Source data:

╔══

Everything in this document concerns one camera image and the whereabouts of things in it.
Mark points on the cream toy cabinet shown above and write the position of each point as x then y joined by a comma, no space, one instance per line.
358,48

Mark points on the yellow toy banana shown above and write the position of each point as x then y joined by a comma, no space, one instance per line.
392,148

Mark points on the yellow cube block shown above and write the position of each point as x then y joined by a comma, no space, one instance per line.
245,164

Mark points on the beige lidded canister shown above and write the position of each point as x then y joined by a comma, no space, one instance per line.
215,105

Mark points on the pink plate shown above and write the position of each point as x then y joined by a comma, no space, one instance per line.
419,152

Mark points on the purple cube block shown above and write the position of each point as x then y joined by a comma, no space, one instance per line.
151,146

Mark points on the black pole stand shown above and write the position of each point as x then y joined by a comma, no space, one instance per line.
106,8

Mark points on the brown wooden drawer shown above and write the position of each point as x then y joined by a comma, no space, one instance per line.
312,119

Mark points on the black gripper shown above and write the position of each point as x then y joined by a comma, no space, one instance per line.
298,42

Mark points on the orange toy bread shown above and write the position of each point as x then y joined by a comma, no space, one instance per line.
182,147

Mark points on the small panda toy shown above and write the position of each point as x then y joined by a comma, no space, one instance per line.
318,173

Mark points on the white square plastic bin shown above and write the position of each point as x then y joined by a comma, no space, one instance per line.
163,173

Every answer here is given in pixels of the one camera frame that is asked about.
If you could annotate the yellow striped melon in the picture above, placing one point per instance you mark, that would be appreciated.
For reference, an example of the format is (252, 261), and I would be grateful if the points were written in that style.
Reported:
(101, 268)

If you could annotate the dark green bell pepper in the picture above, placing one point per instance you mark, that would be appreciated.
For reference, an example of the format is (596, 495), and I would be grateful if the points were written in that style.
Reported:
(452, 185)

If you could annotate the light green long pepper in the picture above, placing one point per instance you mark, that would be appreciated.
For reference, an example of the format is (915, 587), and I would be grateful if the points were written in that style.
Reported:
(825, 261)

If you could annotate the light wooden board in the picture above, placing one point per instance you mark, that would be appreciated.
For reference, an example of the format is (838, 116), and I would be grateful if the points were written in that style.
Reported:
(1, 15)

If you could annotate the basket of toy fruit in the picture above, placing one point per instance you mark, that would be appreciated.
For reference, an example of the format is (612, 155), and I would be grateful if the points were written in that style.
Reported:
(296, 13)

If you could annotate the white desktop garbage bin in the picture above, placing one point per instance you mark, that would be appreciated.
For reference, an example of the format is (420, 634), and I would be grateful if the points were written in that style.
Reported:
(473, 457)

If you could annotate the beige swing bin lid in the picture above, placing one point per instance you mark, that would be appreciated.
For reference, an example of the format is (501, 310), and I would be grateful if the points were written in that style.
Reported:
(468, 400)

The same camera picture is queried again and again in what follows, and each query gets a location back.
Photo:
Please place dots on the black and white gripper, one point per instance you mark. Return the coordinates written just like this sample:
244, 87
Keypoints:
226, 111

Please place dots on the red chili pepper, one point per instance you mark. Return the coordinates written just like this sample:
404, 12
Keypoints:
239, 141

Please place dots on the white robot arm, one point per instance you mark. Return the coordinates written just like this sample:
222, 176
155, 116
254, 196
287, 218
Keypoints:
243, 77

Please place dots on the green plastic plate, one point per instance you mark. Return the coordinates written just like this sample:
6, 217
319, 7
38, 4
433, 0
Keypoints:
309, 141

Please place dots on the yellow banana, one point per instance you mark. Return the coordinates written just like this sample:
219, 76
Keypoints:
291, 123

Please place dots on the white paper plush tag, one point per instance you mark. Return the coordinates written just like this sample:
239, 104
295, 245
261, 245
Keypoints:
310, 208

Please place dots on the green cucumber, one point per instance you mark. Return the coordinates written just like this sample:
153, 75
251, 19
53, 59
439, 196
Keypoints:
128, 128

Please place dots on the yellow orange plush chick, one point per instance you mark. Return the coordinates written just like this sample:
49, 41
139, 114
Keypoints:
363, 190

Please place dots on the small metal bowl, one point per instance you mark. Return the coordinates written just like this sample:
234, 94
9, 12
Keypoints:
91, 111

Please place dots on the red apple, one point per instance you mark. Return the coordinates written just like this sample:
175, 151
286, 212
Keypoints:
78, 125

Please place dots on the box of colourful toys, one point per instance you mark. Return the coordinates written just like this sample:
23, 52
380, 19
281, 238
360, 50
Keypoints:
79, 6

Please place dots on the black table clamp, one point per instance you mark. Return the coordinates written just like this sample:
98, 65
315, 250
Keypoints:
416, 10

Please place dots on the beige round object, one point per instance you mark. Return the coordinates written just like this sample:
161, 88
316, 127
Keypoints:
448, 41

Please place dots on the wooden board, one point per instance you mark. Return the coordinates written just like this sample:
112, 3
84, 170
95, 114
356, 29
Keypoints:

╚══

> What you are asked to do
What lines above contain the word "plush"? Please copy each one.

> Exercise response
Please place dots on the white paper plush tag, one point per instance you mark. Return the coordinates written just like this sample:
Please place dots on the yellow orange plush chick, one point per instance you mark. Return the coordinates written just like this sample:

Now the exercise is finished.